> **What you need to do**
Output each record exactly as given. Leave out every picture.
═════ Data supplied
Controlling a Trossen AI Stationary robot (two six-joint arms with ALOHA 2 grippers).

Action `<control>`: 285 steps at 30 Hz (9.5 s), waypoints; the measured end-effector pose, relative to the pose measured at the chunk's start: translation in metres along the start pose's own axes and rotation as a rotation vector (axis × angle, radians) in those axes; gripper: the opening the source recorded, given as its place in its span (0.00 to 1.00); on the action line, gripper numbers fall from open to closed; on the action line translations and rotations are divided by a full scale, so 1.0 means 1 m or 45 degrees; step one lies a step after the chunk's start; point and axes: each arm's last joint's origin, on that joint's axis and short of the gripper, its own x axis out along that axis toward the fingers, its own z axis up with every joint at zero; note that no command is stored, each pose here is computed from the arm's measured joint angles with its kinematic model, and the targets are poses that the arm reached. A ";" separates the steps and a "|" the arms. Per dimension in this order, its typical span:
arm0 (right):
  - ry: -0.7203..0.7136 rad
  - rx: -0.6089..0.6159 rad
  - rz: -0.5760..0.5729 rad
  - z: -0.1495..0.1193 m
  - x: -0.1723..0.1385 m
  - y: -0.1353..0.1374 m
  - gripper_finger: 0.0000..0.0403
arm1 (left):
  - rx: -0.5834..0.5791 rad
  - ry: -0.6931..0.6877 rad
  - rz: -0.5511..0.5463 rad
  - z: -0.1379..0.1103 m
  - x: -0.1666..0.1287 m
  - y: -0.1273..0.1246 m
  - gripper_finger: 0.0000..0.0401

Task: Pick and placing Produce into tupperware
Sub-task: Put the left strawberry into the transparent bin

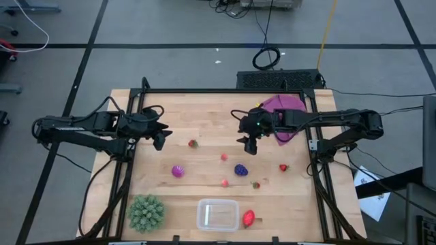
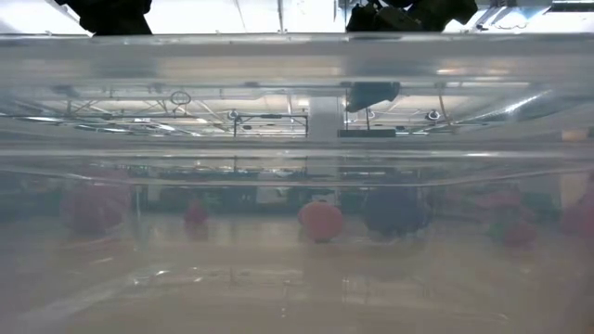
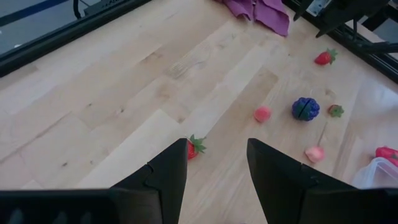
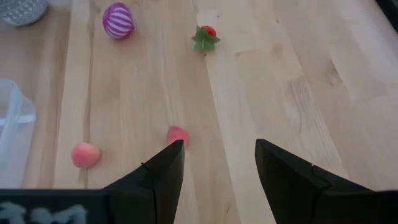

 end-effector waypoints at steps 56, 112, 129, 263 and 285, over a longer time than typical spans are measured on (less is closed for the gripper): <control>0.028 -0.001 -0.117 -0.001 -0.004 -0.039 0.46 | 0.357 0.431 0.204 -0.032 0.133 -0.044 0.43; 0.051 -0.042 -0.117 -0.003 -0.004 -0.039 0.46 | 0.414 0.397 0.303 -0.027 0.160 -0.033 0.43; 0.051 -0.042 -0.117 -0.003 -0.004 -0.039 0.46 | 0.394 0.406 0.281 -0.027 0.161 -0.034 0.59; 0.024 0.203 -0.437 -0.011 -0.024 -0.121 0.46 | 0.598 0.183 -0.346 -0.030 0.087 -0.212 0.36; 0.068 0.265 -0.435 -0.015 -0.025 -0.121 0.46 | 0.395 0.660 -0.367 -0.082 0.114 -0.295 0.36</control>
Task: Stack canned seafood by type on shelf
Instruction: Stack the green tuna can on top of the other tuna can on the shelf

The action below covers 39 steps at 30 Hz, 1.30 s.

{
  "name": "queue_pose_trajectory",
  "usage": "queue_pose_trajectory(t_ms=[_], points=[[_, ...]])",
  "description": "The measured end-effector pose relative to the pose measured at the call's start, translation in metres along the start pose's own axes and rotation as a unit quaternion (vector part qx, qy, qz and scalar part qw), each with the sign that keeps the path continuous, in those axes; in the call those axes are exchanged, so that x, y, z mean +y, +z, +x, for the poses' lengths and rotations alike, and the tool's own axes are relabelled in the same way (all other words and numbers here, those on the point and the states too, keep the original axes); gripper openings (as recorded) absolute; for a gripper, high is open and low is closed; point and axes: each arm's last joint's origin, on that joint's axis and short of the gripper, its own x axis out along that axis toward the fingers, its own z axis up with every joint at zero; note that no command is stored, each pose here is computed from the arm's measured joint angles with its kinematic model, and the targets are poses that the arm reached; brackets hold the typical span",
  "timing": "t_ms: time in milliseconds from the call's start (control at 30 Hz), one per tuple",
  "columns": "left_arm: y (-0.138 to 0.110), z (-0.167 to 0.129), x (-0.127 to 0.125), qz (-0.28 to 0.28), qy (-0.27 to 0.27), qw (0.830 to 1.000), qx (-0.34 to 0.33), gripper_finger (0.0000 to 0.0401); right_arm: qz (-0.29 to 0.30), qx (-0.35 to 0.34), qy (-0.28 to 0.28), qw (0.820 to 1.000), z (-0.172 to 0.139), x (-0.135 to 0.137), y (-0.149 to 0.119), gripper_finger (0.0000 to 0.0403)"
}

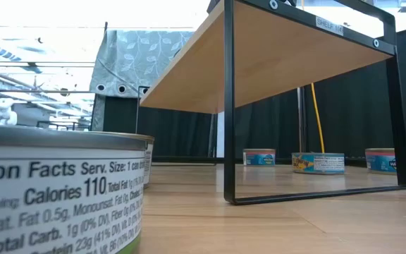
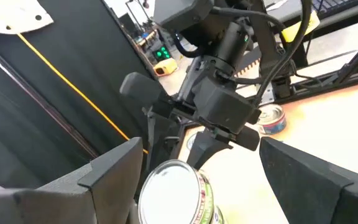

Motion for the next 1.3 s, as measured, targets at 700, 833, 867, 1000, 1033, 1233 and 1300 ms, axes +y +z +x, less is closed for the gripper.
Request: queue_pose_trajectory(t_ms=[700,833,867,1000,1033,1233,1300], points=[[-0.005,0.003,0.005,-0.020,-0.035,0.999,-0.003,0.0322,-0.108,0.032,-0.026,0.993,0.002,-0.003,-0.002,0.0233],[-0.005,0.003,0.005,-0.020,-0.035,0.999,-0.003,0.0322,-0.094,0.058,-0.054,0.992,0.001,-0.007,-0.002,0.0233],[-0.005,0.003,0.005,-0.020,-0.036,0.999,-0.003,0.0322,-0.083,0.079,-0.077,0.990,0.001,-0.010,-0.001,0.0233],[-0.005,0.003,0.005,-0.019,-0.036,0.999,-0.001,0.0322,-0.047,0.158,-0.146,0.975,-0.017,-0.017,0.003,0.0233],[-0.005,0.003,0.005,-0.018,-0.037,0.999,-0.001,0.0322,-0.031,0.165,-0.155,0.973,-0.025,-0.018,0.004,0.0233],[-0.006,0.003,0.005,-0.019,-0.037,0.999,0.000,0.0322,0.134,0.139,-0.134,0.972,-0.083,-0.010,0.002,0.0233],[-0.006,0.003,0.005,-0.029,-0.038,0.999,0.001,0.0322,0.193,0.134,-0.113,0.965,-0.105,-0.002,-0.003,0.0233]])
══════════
> **Written answer**
Controlling a Trossen AI Stationary robot (two six-joint arms with ALOHA 2 grippers).

Action `<control>`: 285 steps at 30 Hz (9.5 s), waypoints; the measured end-effector pose, relative to the pose measured at the chunk's start: translation in metres along the start pose's own axes and rotation as a rotation vector (axis × angle, radians) in those axes; gripper: the opening the source recorded, given as its place in its span (0.00 to 1.00); on the action line, gripper numbers fall from open to closed; on the action line translations and rotations are divided by a full scale, so 1.0 means 1 m or 45 degrees; step one lies a step after the chunk's start; point and axes: each arm's last joint's origin, on that joint's axis and short of the gripper, its own x axis out along that axis toward the fingers, its own z axis up with every joint at zero; note that no command is stored, each pose here is computed from the arm's measured joint angles with its kinematic model, and the targets are poses that the arm reached. A ";" separates the steps and a "|" the arms. Per dimension in this order, its typical span:
arm0 (right):
  - ry: -0.7203..0.7136 rad
  - rx: -0.6089..0.6159 rad
  - rz: -0.5760..0.5729 rad
  - z: -0.1495..0.1193 m
  - x: -0.1723..0.1385 m
  - y: -0.1353..0.1374 m
  - gripper_finger: 0.0000..0.0403
arm1 (left):
  - rx: -0.5834..0.5791 rad
  - ry: -0.6931..0.6877 rad
  - rz: -0.5511..0.5463 rad
  - z: -0.1379..0.1103 m
  - x: -0.1666..0.1287 m
  - y: -0.1273..0.1246 m
  - gripper_finger: 0.0000..0.0401

Task: Pick and placing Produce into tupperware
Sub-task: Put the left strawberry into the transparent bin


 end-effector waypoints at steps 56, 112, 129, 263 and 285, over a longer time than typical spans are measured on (less is closed for the gripper): <control>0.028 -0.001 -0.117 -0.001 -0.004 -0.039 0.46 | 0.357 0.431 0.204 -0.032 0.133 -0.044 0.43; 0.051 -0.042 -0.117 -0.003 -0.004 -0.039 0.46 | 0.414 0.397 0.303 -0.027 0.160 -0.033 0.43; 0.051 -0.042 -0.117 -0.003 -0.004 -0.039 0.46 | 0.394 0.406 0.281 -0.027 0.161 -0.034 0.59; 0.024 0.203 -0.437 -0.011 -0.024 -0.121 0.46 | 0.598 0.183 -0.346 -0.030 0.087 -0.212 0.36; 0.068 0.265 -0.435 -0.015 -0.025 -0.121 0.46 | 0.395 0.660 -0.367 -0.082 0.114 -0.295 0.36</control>
Task: Stack canned seafood by type on shelf
Instruction: Stack the green tuna can on top of the other tuna can on the shelf

The action below covers 39 steps at 30 Hz, 1.30 s.

{
  "name": "queue_pose_trajectory",
  "usage": "queue_pose_trajectory(t_ms=[_], points=[[_, ...]])",
  "description": "The measured end-effector pose relative to the pose measured at the call's start, translation in metres along the start pose's own axes and rotation as a unit quaternion (vector part qx, qy, qz and scalar part qw), each with the sign that keeps the path continuous, in those axes; in the call those axes are exchanged, so that x, y, z mean +y, +z, +x, for the poses' lengths and rotations alike, and the tool's own axes are relabelled in the same way (all other words and numbers here, those on the point and the states too, keep the original axes); gripper openings (as recorded) absolute; for a gripper, high is open and low is closed; point and axes: each arm's last joint's origin, on that joint's axis and short of the gripper, its own x axis out along that axis toward the fingers, its own z axis up with every joint at zero; note that no command is stored, each pose here is computed from the arm's measured joint angles with its kinematic model, and the targets are poses that the arm reached; brackets hold the typical span",
  "timing": "t_ms: time in milliseconds from the call's start (control at 30 Hz), one per tuple",
  "columns": "left_arm: y (-0.138 to 0.110), z (-0.167 to 0.129), x (-0.127 to 0.125), qz (-0.28 to 0.28), qy (-0.27 to 0.27), qw (0.830 to 1.000), qx (-0.34 to 0.33), gripper_finger (0.0000 to 0.0401); right_arm: qz (-0.29 to 0.30), qx (-0.35 to 0.34), qy (-0.28 to 0.28), qw (0.820 to 1.000), z (-0.172 to 0.139), x (-0.135 to 0.137), y (-0.149 to 0.119), gripper_finger (0.0000 to 0.0403)"
}


Motion for the next 1.3 s, as measured, targets at 700, 833, 867, 1000, 1033, 1233 and 1300 ms, axes +y +z +x, less is closed for the gripper.
Request: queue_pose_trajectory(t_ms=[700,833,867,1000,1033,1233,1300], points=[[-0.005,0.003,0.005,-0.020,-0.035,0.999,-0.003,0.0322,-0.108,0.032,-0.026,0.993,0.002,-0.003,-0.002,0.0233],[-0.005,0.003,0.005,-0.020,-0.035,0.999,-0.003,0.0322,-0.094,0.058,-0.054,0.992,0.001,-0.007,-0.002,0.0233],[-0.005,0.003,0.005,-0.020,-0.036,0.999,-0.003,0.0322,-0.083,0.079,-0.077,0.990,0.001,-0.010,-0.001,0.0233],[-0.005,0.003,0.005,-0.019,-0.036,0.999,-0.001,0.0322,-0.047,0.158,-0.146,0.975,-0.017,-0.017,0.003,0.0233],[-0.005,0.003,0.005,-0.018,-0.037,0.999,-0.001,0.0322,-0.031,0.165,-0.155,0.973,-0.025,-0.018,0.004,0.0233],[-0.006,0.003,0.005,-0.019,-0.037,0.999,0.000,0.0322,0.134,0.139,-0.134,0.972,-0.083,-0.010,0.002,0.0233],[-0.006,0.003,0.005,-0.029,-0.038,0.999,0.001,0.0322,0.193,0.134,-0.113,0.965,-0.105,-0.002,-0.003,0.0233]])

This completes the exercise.